■ Task item ■
Reproduce the records below exactly; the images should not appear.

■ Record excerpts ■
%%

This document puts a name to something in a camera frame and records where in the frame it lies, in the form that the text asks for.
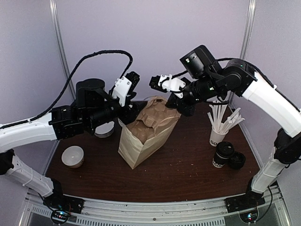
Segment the cream paper bag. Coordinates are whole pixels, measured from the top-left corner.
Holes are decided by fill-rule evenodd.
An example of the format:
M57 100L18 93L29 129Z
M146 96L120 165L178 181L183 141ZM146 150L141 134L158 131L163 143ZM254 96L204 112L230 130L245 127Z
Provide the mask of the cream paper bag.
M131 169L166 143L180 119L181 114L166 103L166 98L152 96L136 120L122 126L118 153Z

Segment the black cup lid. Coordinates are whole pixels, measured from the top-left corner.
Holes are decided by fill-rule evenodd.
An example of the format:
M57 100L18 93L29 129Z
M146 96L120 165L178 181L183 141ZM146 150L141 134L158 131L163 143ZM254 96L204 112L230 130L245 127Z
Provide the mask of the black cup lid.
M222 141L216 146L216 153L223 158L230 158L235 152L232 143Z

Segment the black paper coffee cup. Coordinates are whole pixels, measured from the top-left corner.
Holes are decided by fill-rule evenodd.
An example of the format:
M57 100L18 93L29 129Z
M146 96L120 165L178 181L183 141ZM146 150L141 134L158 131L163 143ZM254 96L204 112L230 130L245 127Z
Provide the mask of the black paper coffee cup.
M232 143L222 141L217 144L212 164L216 168L222 168L229 159L234 155L235 149Z

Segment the cardboard cup carrier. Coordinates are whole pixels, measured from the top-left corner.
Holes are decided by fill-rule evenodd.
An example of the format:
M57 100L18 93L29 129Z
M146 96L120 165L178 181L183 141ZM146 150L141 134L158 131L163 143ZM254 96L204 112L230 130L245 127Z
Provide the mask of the cardboard cup carrier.
M181 114L166 107L167 99L153 96L137 116L136 120L127 125L127 129L142 143L158 135L163 130L176 123Z

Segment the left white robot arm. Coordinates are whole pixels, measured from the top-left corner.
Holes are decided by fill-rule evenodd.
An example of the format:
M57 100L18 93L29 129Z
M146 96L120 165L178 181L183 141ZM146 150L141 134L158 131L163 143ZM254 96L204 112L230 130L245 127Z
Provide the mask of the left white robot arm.
M76 84L76 100L71 105L48 110L35 120L24 120L0 128L0 173L12 177L49 201L57 209L67 206L68 200L60 184L33 170L14 153L14 148L47 140L67 139L95 129L114 118L135 119L130 100L135 95L138 79L123 76L117 79L111 93L106 93L101 79L87 79Z

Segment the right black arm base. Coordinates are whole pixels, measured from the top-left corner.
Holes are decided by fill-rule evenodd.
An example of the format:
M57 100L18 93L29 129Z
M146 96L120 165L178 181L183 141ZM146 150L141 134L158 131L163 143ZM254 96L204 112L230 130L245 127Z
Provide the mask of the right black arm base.
M265 199L260 197L248 197L245 194L225 199L225 205L228 213L256 208L265 204Z

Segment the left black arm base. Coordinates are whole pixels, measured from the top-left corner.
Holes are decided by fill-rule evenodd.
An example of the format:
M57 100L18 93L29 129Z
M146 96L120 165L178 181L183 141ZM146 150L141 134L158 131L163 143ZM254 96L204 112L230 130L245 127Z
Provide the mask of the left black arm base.
M48 197L43 197L43 204L52 210L62 210L67 213L82 212L84 200L81 198L71 197L64 194L53 193Z

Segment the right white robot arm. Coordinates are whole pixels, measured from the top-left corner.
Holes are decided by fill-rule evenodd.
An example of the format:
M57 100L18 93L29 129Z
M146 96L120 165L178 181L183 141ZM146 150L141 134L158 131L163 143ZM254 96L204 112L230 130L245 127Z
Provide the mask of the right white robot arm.
M180 59L194 81L169 75L158 84L171 93L167 107L190 116L196 103L212 97L224 99L228 91L267 113L279 125L274 153L262 169L251 179L250 191L241 197L241 204L250 208L259 200L282 170L301 156L301 111L288 100L253 64L238 58L226 58L225 67L215 59L206 46L200 45Z

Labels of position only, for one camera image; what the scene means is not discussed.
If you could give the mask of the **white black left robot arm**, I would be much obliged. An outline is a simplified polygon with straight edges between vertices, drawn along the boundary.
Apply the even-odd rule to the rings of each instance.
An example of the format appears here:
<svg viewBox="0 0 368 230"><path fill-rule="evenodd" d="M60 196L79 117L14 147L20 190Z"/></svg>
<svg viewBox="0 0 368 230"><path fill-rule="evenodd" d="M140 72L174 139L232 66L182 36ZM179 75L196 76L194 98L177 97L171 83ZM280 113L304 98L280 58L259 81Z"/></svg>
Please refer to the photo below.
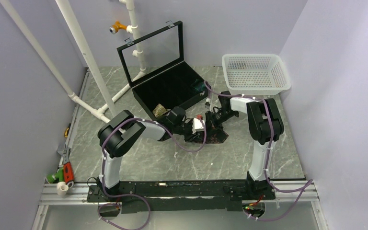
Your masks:
<svg viewBox="0 0 368 230"><path fill-rule="evenodd" d="M186 141L195 140L204 146L207 142L207 124L201 117L186 118L185 111L180 107L169 111L167 119L160 122L136 117L128 110L110 120L97 135L103 155L101 172L97 178L100 196L106 201L117 198L123 156L139 138L176 141L174 135L180 135Z"/></svg>

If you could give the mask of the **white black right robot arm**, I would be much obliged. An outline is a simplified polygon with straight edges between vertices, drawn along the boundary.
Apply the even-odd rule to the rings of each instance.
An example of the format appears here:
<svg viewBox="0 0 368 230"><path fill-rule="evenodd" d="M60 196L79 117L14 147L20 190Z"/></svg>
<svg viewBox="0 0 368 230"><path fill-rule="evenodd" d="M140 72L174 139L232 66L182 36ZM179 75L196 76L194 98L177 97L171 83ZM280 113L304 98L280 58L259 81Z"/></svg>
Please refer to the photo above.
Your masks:
<svg viewBox="0 0 368 230"><path fill-rule="evenodd" d="M209 113L208 121L218 127L233 116L243 113L248 119L248 130L253 139L253 158L247 172L245 193L251 199L270 191L268 175L274 147L284 133L284 123L275 99L256 99L250 96L231 95L229 91L214 92L221 107Z"/></svg>

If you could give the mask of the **navy orange paisley tie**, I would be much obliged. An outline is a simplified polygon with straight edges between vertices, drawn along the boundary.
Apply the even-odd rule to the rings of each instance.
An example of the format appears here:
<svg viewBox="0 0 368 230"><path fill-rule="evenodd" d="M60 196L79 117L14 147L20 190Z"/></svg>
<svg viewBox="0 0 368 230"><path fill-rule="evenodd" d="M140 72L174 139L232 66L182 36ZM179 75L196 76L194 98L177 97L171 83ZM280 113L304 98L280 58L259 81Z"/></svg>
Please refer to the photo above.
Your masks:
<svg viewBox="0 0 368 230"><path fill-rule="evenodd" d="M221 128L208 128L207 134L201 129L201 131L185 136L184 140L187 143L222 144L228 137L229 135Z"/></svg>

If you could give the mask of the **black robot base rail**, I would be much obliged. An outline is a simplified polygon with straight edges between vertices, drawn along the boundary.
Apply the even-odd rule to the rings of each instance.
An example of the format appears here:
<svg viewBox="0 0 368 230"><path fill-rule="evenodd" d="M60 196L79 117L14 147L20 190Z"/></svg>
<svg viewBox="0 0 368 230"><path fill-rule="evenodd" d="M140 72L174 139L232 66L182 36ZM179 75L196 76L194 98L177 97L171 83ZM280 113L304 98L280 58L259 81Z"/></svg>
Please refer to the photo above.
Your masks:
<svg viewBox="0 0 368 230"><path fill-rule="evenodd" d="M274 190L246 179L190 181L121 181L103 193L99 184L89 186L87 202L121 204L123 214L151 211L242 211L248 202L274 200Z"/></svg>

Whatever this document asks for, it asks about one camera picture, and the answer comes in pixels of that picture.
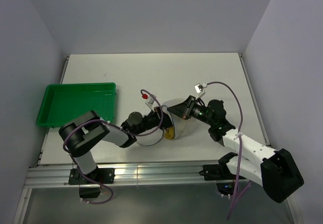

%%

■ Reply ■
This document puts a name to something in a camera frame and records where in the frame it lies, in the form that the text asks for.
Segment the cream paper bag. Coordinates are whole pixels, measured from the top-left corner.
Holes are decided by fill-rule evenodd.
An example of the format:
M57 100L18 93L29 129Z
M146 96L120 165L178 181L183 141ZM146 150L141 134L158 131L163 143ZM254 96L204 112L230 130L245 127Z
Provide the mask of the cream paper bag.
M131 169L166 143L180 119L181 114L166 103L166 98L152 96L136 120L122 126L118 153Z

Segment the black cup lid. Coordinates are whole pixels, measured from the top-left corner.
Holes are decided by fill-rule evenodd.
An example of the format:
M57 100L18 93L29 129Z
M146 96L120 165L178 181L183 141ZM146 150L141 134L158 131L163 143ZM254 96L204 112L230 130L245 127Z
Provide the mask of the black cup lid.
M222 141L216 146L216 153L223 158L230 158L235 152L232 143Z

Segment the black paper coffee cup. Coordinates are whole pixels, measured from the top-left corner.
Holes are decided by fill-rule evenodd.
An example of the format:
M57 100L18 93L29 129Z
M146 96L120 165L178 181L183 141ZM146 150L141 134L158 131L163 143ZM254 96L204 112L230 130L245 127Z
Provide the mask of the black paper coffee cup.
M232 143L222 141L217 144L212 164L216 168L222 168L229 159L234 155L235 149Z

Segment the cardboard cup carrier. Coordinates are whole pixels, measured from the top-left corner.
Holes are decided by fill-rule evenodd.
An example of the format:
M57 100L18 93L29 129Z
M146 96L120 165L178 181L183 141ZM146 150L141 134L158 131L163 143ZM254 96L204 112L230 130L245 127Z
Provide the mask of the cardboard cup carrier.
M181 114L166 107L167 99L153 96L137 116L136 120L127 125L127 129L142 143L158 135L163 130L176 123Z

Segment the left white robot arm. Coordinates are whole pixels, measured from the top-left corner.
Holes are decided by fill-rule evenodd.
An example of the format:
M57 100L18 93L29 129Z
M146 96L120 165L178 181L183 141ZM146 150L141 134L158 131L163 143ZM254 96L204 112L230 130L245 127Z
Provide the mask of the left white robot arm.
M76 84L76 100L71 105L48 110L35 120L24 120L0 128L0 173L12 177L49 201L57 209L67 206L68 200L60 184L33 170L14 153L14 148L47 140L67 139L95 129L114 118L135 119L130 100L135 95L138 79L123 76L117 79L111 93L106 93L101 79L87 79Z

Segment the right black arm base. Coordinates are whole pixels, measured from the top-left corner.
Holes are decided by fill-rule evenodd.
An example of the format:
M57 100L18 93L29 129Z
M146 96L120 165L178 181L183 141ZM146 150L141 134L158 131L163 143ZM254 96L204 112L230 130L245 127Z
Provide the mask of the right black arm base.
M265 199L260 197L248 197L245 194L225 199L225 205L228 213L256 208L265 204Z

Segment the left black arm base. Coordinates are whole pixels, measured from the top-left corner.
Holes are decided by fill-rule evenodd.
An example of the format:
M57 100L18 93L29 129Z
M146 96L120 165L178 181L183 141ZM146 150L141 134L158 131L163 143ZM254 96L204 112L230 130L245 127Z
Provide the mask of the left black arm base.
M48 197L43 197L43 204L52 210L62 210L67 213L82 212L84 200L81 198L71 197L64 194L53 193Z

Segment the right white robot arm. Coordinates are whole pixels, measured from the top-left corner.
Holes are decided by fill-rule evenodd.
An example of the format:
M57 100L18 93L29 129Z
M146 96L120 165L178 181L183 141ZM146 150L141 134L158 131L163 143ZM254 96L204 112L230 130L245 127Z
Provide the mask of the right white robot arm.
M180 59L194 81L169 75L158 84L171 93L167 107L190 116L196 103L212 97L224 99L228 91L267 113L279 125L274 153L262 169L251 179L250 191L241 197L241 204L250 208L259 200L282 170L301 156L301 111L288 100L253 64L238 58L226 58L225 67L215 59L206 46L200 45Z

Labels of position only, for one camera image; what the scene means is not discussed.
If you could give the mask of the **white black left robot arm**, I would be much obliged. An outline is a simplified polygon with straight edges between vertices, drawn along the boundary.
Apply the even-odd rule to the rings of each instance.
An example of the format appears here:
<svg viewBox="0 0 368 230"><path fill-rule="evenodd" d="M60 196L79 117L14 147L20 190Z"/></svg>
<svg viewBox="0 0 368 230"><path fill-rule="evenodd" d="M140 72L174 139L232 66L182 36ZM179 75L196 76L194 98L177 97L171 83ZM280 113L304 98L280 58L259 81Z"/></svg>
Please refer to the photo below.
Your masks:
<svg viewBox="0 0 368 230"><path fill-rule="evenodd" d="M186 141L195 140L204 146L207 142L207 124L201 117L186 118L185 111L180 107L169 111L167 119L160 122L136 117L128 110L110 120L97 135L103 155L101 172L97 178L100 196L106 201L117 198L123 156L139 138L176 141L174 135L180 135Z"/></svg>

If you could give the mask of the **white black right robot arm**, I would be much obliged. An outline is a simplified polygon with straight edges between vertices, drawn along the boundary.
Apply the even-odd rule to the rings of each instance.
An example of the format appears here:
<svg viewBox="0 0 368 230"><path fill-rule="evenodd" d="M60 196L79 117L14 147L20 190Z"/></svg>
<svg viewBox="0 0 368 230"><path fill-rule="evenodd" d="M140 72L174 139L232 66L182 36ZM179 75L196 76L194 98L177 97L171 83ZM280 113L304 98L280 58L259 81Z"/></svg>
Please refer to the photo above.
Your masks:
<svg viewBox="0 0 368 230"><path fill-rule="evenodd" d="M209 113L208 121L218 127L233 116L243 113L248 119L248 130L253 139L253 158L247 172L245 193L251 199L270 191L268 175L274 147L284 133L284 123L275 99L256 99L250 96L231 95L229 91L214 92L221 107Z"/></svg>

If you could give the mask of the **navy orange paisley tie**, I would be much obliged. An outline is a simplified polygon with straight edges between vertices, drawn along the boundary.
Apply the even-odd rule to the rings of each instance.
An example of the format appears here:
<svg viewBox="0 0 368 230"><path fill-rule="evenodd" d="M60 196L79 117L14 147L20 190Z"/></svg>
<svg viewBox="0 0 368 230"><path fill-rule="evenodd" d="M140 72L174 139L232 66L182 36ZM179 75L196 76L194 98L177 97L171 83ZM280 113L304 98L280 58L259 81Z"/></svg>
Please refer to the photo above.
Your masks:
<svg viewBox="0 0 368 230"><path fill-rule="evenodd" d="M221 128L208 128L207 134L201 129L201 131L185 136L184 140L187 143L222 144L228 137L229 135Z"/></svg>

If you could give the mask of the **black robot base rail**, I would be much obliged. An outline is a simplified polygon with straight edges between vertices, drawn along the boundary.
Apply the even-odd rule to the rings of each instance.
An example of the format appears here:
<svg viewBox="0 0 368 230"><path fill-rule="evenodd" d="M60 196L79 117L14 147L20 190Z"/></svg>
<svg viewBox="0 0 368 230"><path fill-rule="evenodd" d="M140 72L174 139L232 66L182 36ZM179 75L196 76L194 98L177 97L171 83ZM280 113L304 98L280 58L259 81Z"/></svg>
Please refer to the photo above.
Your masks:
<svg viewBox="0 0 368 230"><path fill-rule="evenodd" d="M274 190L246 179L190 181L121 181L103 193L99 184L89 186L87 202L121 204L123 214L151 211L242 211L248 202L274 200Z"/></svg>

Whatever this document asks for, it asks about one camera picture, and the answer comes in pixels of that picture.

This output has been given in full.